The key outcome of the balloting is that Mr. Modi’s Bharatiya Janata Party will not become the sole power center in India for the next five years, as Mr. Modi had hoped and predicted. Mr. Modi and the BJP will lack a free hand for further repression of civil society, imprisonment of the opposition, infiltration and takeover of democratic institutions, and persecution of Muslims. Although Mr. Modi will surely not abandon his Hindu nationalist drive, now there will be stronger checks and balances, with a revived opposition and the necessity to compromise with coalition partners. For a world suffering a retreat from democracy seemingly everywhere, this is a remarkably positive turn of events, even better because it was directly at the hands of 640 million voters. It ranks with the recent rejection of an authoritarian regime in Poland as a bright spot in an otherwise dark period.
Mr. Modi had frequently predicted that the BJP and its alliance would claim over 400 seats in the 543-seat lower house of Parliament, the Lok Sabha, in which 272 is needed for a majority. But Mr. Modi’s party won only 240 seats, down 63 from five years ago, so it will have to negotiate a coalition to govern. The long-troubled opposition Indian National Congress led by Rahul Gandhi won 99 seats, a stunning increase of 47 from the last election; also pivotal were the victories of several regional parties.
Mr. Modi’s party was shellacked in the huge Uttar Pradesh state in the north, losing 29 seats, and also lost 14 seats in Maharashtra, home to the country’s business and finance capital, Mumbai. The BJP also lost the Ayodhya constituency in the north that houses the Hindu temple to Lord Ram that Mr. Modi inaugurated on the ruins of a Mughal-era mosque — a hugely symbolic defeat in a heavily Hindu district.
Certainly, voters were unhappy about unemployment, inflation and inequality, despite India’s overall economic growth. The results map also suggests a return to older patterns of regional voting that Mr. Modi had previously defied. But the vote was in protest of Mr. Modi’s autocratic and divisive ways, too. He has been drifting toward authoritarianism for years, but voters may have worried that, if given an absolute majority in Parliament, he would attempt to change the constitution to permanently disenfranchise some groups.
Before the voting, Mr. Modi encouraged a cult of personality around his leadership. He claimed that God sent him to rule India. When his mother was alive, he said, “I had believed that perhaps my birth was a biological one,” but “after her death, when I look at my life experiences, I’m convinced that God has sent me here.” In the period before the balloting, the Modi administration froze some of the opposition’s bank accounts, jailed leaders on corruption- and tax-related charges, and basked in laudatory coverage by media outlets controlled by Modi allies.

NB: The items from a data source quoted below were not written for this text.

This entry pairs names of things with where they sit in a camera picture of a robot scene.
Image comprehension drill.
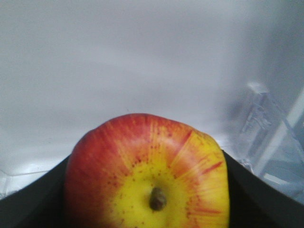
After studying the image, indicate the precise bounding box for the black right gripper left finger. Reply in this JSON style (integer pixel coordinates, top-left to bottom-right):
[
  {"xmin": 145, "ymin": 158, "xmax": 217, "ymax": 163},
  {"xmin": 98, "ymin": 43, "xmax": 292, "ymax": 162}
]
[{"xmin": 0, "ymin": 158, "xmax": 68, "ymax": 228}]

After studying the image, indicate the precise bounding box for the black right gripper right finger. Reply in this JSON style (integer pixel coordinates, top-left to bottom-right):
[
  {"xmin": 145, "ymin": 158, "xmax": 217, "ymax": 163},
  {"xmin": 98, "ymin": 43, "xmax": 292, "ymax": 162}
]
[{"xmin": 224, "ymin": 152, "xmax": 304, "ymax": 228}]

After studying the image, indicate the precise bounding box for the red yellow apple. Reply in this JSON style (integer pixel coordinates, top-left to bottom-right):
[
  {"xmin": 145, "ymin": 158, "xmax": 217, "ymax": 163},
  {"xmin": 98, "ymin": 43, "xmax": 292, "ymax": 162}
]
[{"xmin": 64, "ymin": 114, "xmax": 230, "ymax": 228}]

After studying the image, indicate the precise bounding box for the clear upper door bin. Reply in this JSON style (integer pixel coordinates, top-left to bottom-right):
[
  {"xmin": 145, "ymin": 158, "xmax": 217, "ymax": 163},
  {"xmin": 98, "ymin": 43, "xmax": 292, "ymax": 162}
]
[{"xmin": 0, "ymin": 83, "xmax": 304, "ymax": 203}]

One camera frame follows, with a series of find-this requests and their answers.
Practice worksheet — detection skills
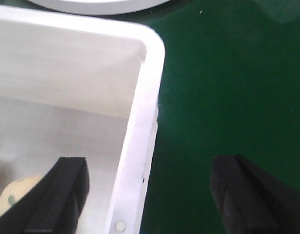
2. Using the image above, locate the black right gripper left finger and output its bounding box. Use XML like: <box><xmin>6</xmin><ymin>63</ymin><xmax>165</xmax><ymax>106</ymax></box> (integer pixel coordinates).
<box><xmin>0</xmin><ymin>157</ymin><xmax>89</xmax><ymax>234</ymax></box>

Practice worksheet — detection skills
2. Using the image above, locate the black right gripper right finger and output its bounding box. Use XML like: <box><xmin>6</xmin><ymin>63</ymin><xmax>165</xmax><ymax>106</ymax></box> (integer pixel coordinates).
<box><xmin>210</xmin><ymin>155</ymin><xmax>300</xmax><ymax>234</ymax></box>

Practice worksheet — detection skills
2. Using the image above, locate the yellow plush ball toy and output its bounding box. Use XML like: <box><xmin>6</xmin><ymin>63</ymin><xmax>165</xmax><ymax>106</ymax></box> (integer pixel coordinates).
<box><xmin>0</xmin><ymin>175</ymin><xmax>43</xmax><ymax>216</ymax></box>

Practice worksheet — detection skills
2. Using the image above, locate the white plastic tote box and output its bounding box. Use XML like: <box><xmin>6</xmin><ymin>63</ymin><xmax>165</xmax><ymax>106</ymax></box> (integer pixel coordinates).
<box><xmin>0</xmin><ymin>5</ymin><xmax>165</xmax><ymax>234</ymax></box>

What’s more, under Mr. Modi, social media platforms were turned into conveyor belts for hate against India’s 200 million Muslims, as The Post reported in detail last year. During Mr. Modi’s Hindu nationalist rule, India has been racked by mob rule and the lynching and targeting of Muslims and Christians. While campaigning, Mr. Modi unabashedly vilified Muslims with dark warnings that they were going to somehow steal the nation’s wealth. Overall, there were valid fears within India and abroad that Mr. Modi’s rise meant the death knell of truly competitive politics in the world’s largest democracy. Fortunately, that prospect has been dampened if not blocked by the election outcome.
Elections are vital, but still are only one gear in the larger clockwork of a working democracy. Just as important is what happens in between the elections: the activity of civil society and the rule of law, the building of institutions, and the encouragement of tolerance. It is unclear how Mr. Modi will react to this setback and whether he will continue his firebrand Hindu nationalism. But now, at least, there are others empowered to stand up to his worst excesses, to prevent him from unchallenged domination and to return India to the best kind of democracy — one where competition thrives.